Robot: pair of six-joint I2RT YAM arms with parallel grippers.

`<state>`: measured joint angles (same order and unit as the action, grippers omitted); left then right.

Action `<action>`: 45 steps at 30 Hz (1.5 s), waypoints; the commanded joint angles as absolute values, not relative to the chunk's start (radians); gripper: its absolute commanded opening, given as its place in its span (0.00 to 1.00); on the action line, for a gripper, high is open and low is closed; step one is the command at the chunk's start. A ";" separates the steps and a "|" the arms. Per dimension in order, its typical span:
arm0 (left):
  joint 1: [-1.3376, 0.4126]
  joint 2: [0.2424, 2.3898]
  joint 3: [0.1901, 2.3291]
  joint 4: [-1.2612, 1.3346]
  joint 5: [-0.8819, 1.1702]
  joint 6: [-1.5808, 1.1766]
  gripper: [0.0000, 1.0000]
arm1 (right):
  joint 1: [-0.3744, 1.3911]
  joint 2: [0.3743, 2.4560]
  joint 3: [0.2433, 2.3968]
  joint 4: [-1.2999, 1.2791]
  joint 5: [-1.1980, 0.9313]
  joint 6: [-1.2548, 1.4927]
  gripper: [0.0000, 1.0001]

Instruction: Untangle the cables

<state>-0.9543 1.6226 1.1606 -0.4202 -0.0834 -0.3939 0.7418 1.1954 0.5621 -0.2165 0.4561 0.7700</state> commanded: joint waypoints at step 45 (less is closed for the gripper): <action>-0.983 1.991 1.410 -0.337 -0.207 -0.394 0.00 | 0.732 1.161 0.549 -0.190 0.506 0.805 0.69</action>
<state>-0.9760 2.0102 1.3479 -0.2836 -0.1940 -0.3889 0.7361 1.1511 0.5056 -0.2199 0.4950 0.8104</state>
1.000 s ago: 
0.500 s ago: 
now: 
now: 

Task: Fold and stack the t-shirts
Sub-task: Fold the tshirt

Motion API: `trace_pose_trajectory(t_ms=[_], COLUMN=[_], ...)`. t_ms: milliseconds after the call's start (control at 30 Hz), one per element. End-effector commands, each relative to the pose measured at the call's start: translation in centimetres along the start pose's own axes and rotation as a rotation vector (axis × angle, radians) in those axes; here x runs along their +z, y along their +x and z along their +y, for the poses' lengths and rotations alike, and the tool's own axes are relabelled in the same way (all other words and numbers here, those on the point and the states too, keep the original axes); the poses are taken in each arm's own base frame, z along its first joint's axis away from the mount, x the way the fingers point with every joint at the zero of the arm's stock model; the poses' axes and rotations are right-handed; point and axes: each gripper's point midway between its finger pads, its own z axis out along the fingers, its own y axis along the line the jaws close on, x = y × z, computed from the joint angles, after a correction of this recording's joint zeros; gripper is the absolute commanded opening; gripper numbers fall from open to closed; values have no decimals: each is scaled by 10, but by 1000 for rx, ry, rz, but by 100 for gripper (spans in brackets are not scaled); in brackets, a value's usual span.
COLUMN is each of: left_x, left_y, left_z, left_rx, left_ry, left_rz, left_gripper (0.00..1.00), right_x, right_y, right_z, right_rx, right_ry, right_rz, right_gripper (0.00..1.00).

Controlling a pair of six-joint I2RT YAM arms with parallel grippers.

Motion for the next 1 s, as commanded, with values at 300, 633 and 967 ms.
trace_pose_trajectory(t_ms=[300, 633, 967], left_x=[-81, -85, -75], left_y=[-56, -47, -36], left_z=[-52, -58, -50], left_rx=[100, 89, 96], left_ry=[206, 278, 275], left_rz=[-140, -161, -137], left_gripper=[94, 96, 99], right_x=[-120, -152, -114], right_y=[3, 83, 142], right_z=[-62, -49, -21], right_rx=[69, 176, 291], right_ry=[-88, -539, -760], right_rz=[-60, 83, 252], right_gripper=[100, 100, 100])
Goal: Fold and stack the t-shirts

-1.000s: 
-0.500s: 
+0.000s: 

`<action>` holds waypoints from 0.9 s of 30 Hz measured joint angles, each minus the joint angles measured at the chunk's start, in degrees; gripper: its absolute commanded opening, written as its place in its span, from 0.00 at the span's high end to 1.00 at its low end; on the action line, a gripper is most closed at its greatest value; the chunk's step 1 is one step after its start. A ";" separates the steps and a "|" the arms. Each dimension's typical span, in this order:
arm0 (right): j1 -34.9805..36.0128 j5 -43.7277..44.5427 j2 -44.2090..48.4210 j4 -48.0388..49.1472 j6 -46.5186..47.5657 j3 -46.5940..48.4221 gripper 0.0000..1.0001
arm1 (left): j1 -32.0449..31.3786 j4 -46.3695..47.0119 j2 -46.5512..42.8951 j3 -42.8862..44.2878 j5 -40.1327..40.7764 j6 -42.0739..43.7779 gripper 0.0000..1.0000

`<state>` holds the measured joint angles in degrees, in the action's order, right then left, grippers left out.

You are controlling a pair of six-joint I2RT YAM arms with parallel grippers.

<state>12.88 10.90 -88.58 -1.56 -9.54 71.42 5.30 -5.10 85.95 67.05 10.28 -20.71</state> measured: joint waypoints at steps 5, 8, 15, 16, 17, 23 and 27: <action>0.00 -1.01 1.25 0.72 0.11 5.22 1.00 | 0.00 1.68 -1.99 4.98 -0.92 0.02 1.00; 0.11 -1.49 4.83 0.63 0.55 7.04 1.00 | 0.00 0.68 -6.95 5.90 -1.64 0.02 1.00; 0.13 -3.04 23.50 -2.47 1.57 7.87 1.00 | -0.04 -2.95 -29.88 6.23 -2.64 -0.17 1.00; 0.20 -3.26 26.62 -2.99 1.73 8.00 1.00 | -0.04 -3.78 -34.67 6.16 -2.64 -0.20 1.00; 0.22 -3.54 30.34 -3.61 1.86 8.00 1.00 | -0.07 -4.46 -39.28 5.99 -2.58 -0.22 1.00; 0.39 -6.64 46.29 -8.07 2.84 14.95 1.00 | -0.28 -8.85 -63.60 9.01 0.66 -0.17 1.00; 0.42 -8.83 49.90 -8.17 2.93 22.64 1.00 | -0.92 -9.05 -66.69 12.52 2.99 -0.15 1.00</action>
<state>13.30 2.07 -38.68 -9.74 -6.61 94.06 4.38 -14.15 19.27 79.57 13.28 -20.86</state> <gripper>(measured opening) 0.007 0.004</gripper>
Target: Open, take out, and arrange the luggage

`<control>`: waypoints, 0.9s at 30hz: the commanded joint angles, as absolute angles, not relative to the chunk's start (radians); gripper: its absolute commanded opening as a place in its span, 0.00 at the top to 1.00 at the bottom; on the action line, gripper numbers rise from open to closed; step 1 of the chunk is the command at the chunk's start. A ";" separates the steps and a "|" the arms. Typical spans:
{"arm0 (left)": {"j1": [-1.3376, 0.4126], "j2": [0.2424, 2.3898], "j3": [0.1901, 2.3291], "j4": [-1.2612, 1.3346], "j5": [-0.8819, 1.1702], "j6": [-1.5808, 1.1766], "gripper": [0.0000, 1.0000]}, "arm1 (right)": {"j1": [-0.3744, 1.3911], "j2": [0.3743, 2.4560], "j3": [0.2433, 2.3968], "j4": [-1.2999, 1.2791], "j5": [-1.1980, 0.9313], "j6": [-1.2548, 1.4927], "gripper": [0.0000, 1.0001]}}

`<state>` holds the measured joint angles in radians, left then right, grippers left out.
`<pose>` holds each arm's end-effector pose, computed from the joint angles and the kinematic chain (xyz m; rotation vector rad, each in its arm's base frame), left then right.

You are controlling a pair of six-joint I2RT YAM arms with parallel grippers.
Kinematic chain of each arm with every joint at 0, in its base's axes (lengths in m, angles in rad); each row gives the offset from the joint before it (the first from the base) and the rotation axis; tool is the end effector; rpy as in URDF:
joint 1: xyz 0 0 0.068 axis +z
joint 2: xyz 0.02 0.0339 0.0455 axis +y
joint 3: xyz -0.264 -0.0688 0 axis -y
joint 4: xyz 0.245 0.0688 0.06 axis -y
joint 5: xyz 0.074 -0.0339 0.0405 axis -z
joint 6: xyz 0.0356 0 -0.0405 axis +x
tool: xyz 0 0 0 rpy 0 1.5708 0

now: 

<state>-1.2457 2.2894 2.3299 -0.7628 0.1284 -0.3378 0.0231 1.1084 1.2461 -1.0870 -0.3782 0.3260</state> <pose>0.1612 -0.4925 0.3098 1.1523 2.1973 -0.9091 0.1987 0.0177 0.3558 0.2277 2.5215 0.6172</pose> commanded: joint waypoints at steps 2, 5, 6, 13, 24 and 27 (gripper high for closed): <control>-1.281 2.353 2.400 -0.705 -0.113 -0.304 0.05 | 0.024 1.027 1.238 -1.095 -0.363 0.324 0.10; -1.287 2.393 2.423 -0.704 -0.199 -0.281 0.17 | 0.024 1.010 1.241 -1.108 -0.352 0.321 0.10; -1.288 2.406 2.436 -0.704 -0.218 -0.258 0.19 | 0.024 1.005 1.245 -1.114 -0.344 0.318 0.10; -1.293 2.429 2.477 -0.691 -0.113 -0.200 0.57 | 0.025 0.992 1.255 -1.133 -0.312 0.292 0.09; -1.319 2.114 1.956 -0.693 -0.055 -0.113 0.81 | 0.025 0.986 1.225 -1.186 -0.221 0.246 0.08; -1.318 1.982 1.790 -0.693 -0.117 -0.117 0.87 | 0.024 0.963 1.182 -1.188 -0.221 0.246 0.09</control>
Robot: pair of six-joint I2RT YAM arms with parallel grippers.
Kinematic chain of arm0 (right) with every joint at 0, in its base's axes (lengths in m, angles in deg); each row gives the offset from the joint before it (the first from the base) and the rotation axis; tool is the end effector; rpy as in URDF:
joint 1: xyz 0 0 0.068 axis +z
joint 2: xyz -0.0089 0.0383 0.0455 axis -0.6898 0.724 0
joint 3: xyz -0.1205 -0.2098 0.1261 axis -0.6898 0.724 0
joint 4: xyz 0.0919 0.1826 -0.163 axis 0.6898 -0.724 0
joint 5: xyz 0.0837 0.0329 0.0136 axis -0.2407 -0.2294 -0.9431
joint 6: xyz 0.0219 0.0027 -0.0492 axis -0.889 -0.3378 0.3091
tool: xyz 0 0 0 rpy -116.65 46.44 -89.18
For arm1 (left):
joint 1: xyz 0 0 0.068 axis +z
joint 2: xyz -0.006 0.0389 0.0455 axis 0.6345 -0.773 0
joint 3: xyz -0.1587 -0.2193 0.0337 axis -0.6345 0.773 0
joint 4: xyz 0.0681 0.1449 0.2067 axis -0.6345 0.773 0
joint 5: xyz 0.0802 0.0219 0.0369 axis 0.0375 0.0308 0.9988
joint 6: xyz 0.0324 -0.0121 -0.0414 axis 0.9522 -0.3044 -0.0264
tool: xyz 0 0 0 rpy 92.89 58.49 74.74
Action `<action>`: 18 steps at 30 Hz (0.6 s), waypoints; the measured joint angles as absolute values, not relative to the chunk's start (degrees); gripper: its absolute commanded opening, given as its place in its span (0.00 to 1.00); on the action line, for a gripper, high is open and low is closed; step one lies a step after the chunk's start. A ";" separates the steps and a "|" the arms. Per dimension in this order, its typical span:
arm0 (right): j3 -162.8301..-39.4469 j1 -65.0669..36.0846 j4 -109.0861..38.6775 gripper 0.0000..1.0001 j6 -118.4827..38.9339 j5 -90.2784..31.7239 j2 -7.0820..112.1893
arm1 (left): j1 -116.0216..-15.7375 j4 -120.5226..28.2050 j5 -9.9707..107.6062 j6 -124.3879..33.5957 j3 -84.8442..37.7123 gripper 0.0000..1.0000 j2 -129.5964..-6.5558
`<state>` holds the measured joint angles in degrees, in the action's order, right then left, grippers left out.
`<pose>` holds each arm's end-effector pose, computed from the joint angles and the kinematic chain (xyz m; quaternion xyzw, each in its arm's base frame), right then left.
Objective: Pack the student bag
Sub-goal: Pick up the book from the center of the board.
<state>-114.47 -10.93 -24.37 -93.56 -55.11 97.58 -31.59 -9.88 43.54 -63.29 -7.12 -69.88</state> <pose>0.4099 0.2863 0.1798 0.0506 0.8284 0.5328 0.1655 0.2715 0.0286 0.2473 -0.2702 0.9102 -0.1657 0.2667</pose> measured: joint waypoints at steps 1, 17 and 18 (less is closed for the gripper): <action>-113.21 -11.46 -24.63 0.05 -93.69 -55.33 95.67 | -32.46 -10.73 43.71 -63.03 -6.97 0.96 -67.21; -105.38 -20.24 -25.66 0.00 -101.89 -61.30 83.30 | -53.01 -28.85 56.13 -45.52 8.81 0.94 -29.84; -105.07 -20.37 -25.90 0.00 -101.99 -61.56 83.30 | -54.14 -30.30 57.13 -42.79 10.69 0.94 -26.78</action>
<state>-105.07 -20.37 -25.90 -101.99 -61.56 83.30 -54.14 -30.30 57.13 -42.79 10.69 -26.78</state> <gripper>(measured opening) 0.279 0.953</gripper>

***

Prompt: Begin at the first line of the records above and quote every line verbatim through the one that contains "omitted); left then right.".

Exercise solution:
Robot: pair of six-joint I2RT YAM arms with parallel grippers.

`<state>`: measured joint angles (same order and unit as the action, grippers omitted); left then right.

Nothing else is required to complete the exercise.